Le urla di una madre provenienti da una palazzina di Santa Palomba, alla periferia sud di Roma, hanno richiamato l’attenzione dei vicini e fatto partire la chiamata al 112. Pochi minuti dopo gli agenti della Polizia di Stato sono intervenuti nell’abitazione dove una donna, insieme alle proprie figlie, era ospite da alcune settimane. Il racconto raccolto dagli investigatori ha portato al fermo di un uomo di 75 anni, cittadino cubano, ora gravemente indiziato di atti sessuali con minorenne. Il giudice ha successivamente disposto nei suoi confronti la custodia cautelare in carcere.
Le urla della madre e la richiesta di aiuto dei vicini
L’intervento è scattato dopo che alcuni condomini, allarmati dalle grida della donna, hanno contattato il Numero unico di emergenza. Sul posto sono arrivati gli agenti dell’VIII Distretto Tor Carbone, trovando la madre in forte stato di agitazione e con difficoltà a esprimersi in italiano.
I poliziotti hanno cercato di ricostruire con attenzione quanto fosse accaduto e, superate le iniziali difficoltà linguistiche, hanno compreso la gravità della denuncia.
La donna, di origini sudamericane, si era trasferita da poche settimane con le figlie nell’abitazione del settantacinquenne. Fra i due, sulla base di quanto ricostruito dagli investigatori, vi sarebbero stati rapporti occasionali, senza una stabile relazione sentimentale.
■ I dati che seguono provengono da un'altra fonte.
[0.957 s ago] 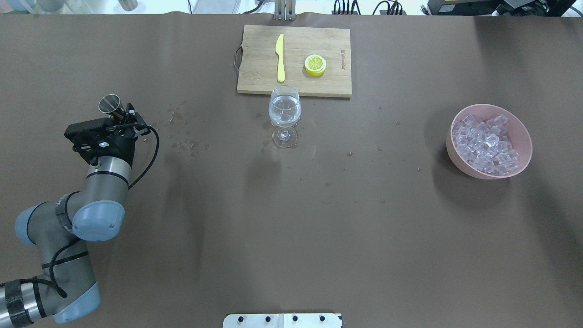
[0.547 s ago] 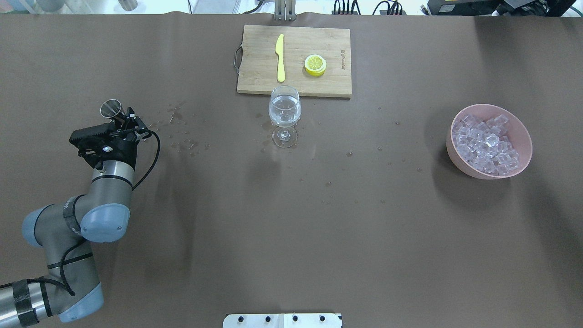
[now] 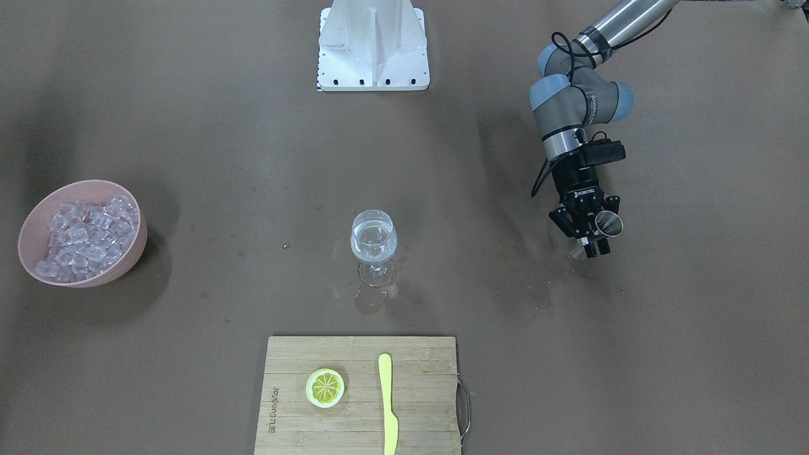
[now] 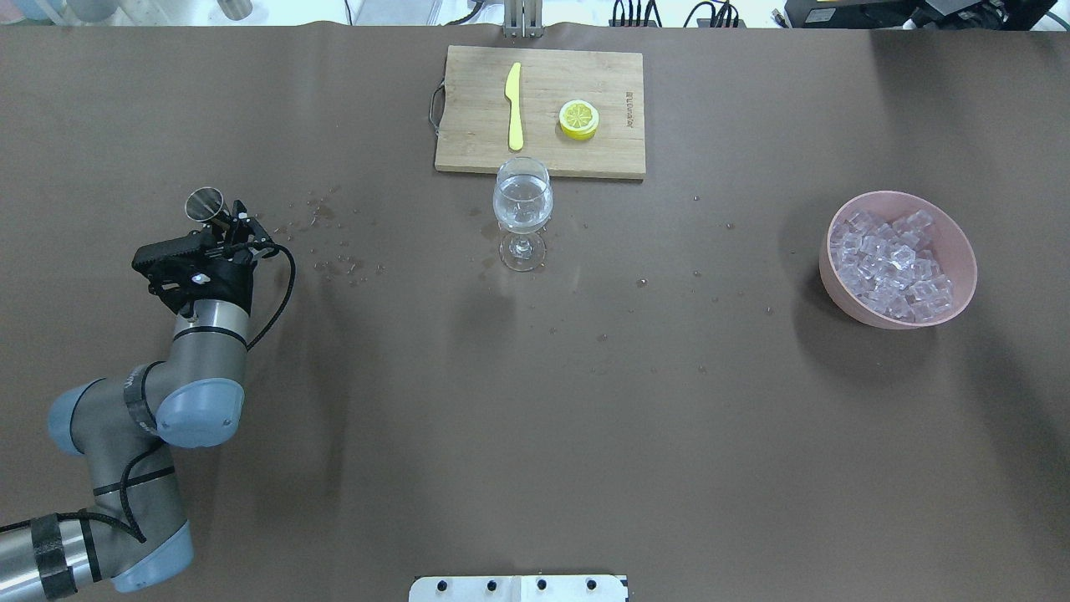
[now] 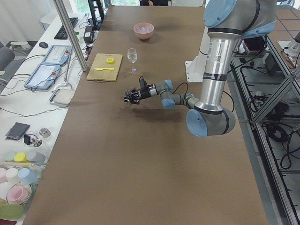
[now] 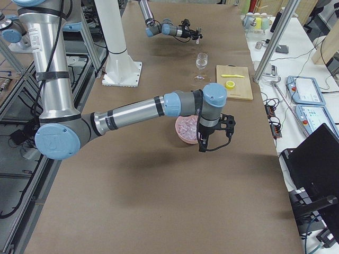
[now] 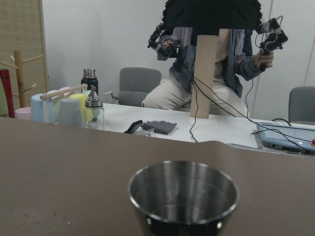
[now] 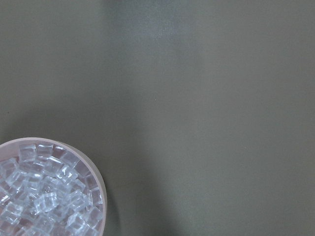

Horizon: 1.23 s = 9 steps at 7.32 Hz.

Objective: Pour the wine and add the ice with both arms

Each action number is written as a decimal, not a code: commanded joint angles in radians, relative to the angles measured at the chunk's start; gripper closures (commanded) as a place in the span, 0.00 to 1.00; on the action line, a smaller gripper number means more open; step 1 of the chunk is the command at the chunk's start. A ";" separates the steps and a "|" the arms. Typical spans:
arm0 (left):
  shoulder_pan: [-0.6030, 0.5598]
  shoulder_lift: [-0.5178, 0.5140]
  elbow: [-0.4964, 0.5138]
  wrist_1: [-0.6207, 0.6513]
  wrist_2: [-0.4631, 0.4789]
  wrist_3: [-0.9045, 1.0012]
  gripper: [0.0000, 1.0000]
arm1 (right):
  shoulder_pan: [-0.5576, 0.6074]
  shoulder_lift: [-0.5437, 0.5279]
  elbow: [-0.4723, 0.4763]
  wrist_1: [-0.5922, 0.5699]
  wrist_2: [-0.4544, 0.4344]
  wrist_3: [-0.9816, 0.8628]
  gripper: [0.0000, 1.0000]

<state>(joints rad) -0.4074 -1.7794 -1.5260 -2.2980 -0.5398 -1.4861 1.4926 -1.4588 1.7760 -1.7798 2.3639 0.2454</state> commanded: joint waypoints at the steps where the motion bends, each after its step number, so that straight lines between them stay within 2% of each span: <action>1: 0.001 -0.027 0.044 -0.001 0.018 0.000 1.00 | 0.000 0.000 0.000 -0.001 0.000 0.000 0.00; 9: 0.018 -0.029 0.056 0.006 0.040 0.033 1.00 | 0.000 0.000 -0.001 -0.001 0.000 0.000 0.00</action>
<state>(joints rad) -0.3908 -1.8086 -1.4707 -2.2919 -0.5001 -1.4647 1.4930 -1.4588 1.7762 -1.7808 2.3639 0.2454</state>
La madre avrebbe sorpreso l’uomo insieme alla bambina
Il pomeriggio dell’intervento la donna avrebbe sorpreso il coinquilino mentre compiva atti sessuali sulla figlia minore. Dopo essere stato scoperto, secondo la ricostruzione investigativa, il settantacinquenne avrebbe inoltre cercato di impedire alla madre di uscire dall’abitazione e chiedere aiuto.
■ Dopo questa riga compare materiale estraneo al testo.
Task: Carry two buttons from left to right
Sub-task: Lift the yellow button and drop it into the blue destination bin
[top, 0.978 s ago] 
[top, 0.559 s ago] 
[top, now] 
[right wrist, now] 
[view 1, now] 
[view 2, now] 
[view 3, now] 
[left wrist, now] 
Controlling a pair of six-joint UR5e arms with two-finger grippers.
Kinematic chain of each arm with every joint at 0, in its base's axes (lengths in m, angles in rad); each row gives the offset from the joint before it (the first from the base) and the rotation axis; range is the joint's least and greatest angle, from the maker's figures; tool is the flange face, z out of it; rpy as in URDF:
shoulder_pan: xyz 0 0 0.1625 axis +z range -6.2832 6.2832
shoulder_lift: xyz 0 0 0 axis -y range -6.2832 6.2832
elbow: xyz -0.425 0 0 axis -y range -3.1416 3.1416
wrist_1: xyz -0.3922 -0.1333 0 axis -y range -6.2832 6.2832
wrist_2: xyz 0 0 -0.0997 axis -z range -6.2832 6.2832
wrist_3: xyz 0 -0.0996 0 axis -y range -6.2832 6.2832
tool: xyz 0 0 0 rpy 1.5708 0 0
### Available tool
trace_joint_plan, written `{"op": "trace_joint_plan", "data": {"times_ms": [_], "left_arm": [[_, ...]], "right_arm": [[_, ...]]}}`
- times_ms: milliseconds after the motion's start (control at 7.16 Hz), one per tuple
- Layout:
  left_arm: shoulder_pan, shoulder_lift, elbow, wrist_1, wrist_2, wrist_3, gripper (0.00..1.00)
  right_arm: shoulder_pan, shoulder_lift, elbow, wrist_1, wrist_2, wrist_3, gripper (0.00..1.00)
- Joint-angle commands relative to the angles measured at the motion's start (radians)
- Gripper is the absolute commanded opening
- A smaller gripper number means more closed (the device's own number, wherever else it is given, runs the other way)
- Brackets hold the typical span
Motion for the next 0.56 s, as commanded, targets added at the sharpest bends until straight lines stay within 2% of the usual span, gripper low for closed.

Le grida della donna sono però state sentite dagli altri residenti della palazzina e hanno consentito l’arrivo della Polizia.
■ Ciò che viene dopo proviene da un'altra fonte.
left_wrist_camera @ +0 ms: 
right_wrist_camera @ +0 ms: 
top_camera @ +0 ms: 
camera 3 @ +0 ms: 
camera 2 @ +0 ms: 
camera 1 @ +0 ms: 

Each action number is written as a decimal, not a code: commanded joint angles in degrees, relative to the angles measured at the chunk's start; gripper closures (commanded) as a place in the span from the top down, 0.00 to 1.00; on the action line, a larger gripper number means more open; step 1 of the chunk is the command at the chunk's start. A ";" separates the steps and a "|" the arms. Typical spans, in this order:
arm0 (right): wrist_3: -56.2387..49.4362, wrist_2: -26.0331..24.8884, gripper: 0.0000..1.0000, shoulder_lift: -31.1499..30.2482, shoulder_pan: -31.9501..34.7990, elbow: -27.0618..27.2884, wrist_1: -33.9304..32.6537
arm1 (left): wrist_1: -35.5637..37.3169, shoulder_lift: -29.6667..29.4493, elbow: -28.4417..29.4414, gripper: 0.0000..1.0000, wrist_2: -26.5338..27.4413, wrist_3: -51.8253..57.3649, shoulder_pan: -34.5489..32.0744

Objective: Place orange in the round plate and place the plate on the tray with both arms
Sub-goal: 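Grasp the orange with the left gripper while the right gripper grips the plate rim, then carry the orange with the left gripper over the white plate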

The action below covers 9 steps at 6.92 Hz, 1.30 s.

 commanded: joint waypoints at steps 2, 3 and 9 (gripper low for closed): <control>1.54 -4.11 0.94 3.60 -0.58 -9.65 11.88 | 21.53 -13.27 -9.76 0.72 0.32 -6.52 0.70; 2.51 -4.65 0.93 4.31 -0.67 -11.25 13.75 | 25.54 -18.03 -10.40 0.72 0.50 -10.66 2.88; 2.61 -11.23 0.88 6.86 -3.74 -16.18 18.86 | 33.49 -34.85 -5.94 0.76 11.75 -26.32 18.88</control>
In quei momenti, sempre sulla base degli elementi raccolti dagli investigatori, la bambina avrebbe riferito alla madre che quello appena scoperto non sarebbe stato il primo episodio, ma che condotte analoghe si sarebbero verificate anche nei giorni precedenti.
Una circostanza che dovrà ora essere approfondita nell’ambito dell’inchiesta, attraverso tutti gli accertamenti necessari e con le garanzie previste per la tutela della minore.
La bambina accompagnata in ospedale
La minore è stata affidata al personale sanitario e trasferita in ospedale per gli accertamenti del caso. Parallelamente, gli agenti hanno accompagnato l’uomo negli uffici del Commissariato di Pubblica Sicurezza di Marino, dove sono proseguite le verifiche investigative.
Gli approfondimenti hanno inoltre fatto emergere che il settantacinquenne risultava irregolare rispetto alla normativa sul soggiorno in Italia e già destinatario di un decreto di espulsione.
Sulla base degli elementi raccolti nell’immediatezza, la Polizia giudiziaria lo ha sottoposto a fermo di indiziato di delitto e successivamente trasferito nel carcere romano di Rebibbia.
Il giudice dispone la custodia cautelare a Rebibbia
Il Giudice per le indagini preliminari, accogliendo la richiesta avanzata dalla Procura, ha convalidato il provvedimento adottato dalla Polizia giudiziaria e disposto nei confronti dell’uomo la custodia cautelare in carcere.
L’indagine dovrà ora definire con precisione quanto accaduto all’interno dell’abitazione e verificare anche l’eventuale reiterazione degli episodi riferita agli investigatori.
Come previsto dalla legge, gli elementi emersi riguardano la fase delle indagini preliminari. Il settantacinquenne è quindi da considerarsi innocente fino a un eventuale accertamento definitivo della responsabilità con sentenza irrevocabile.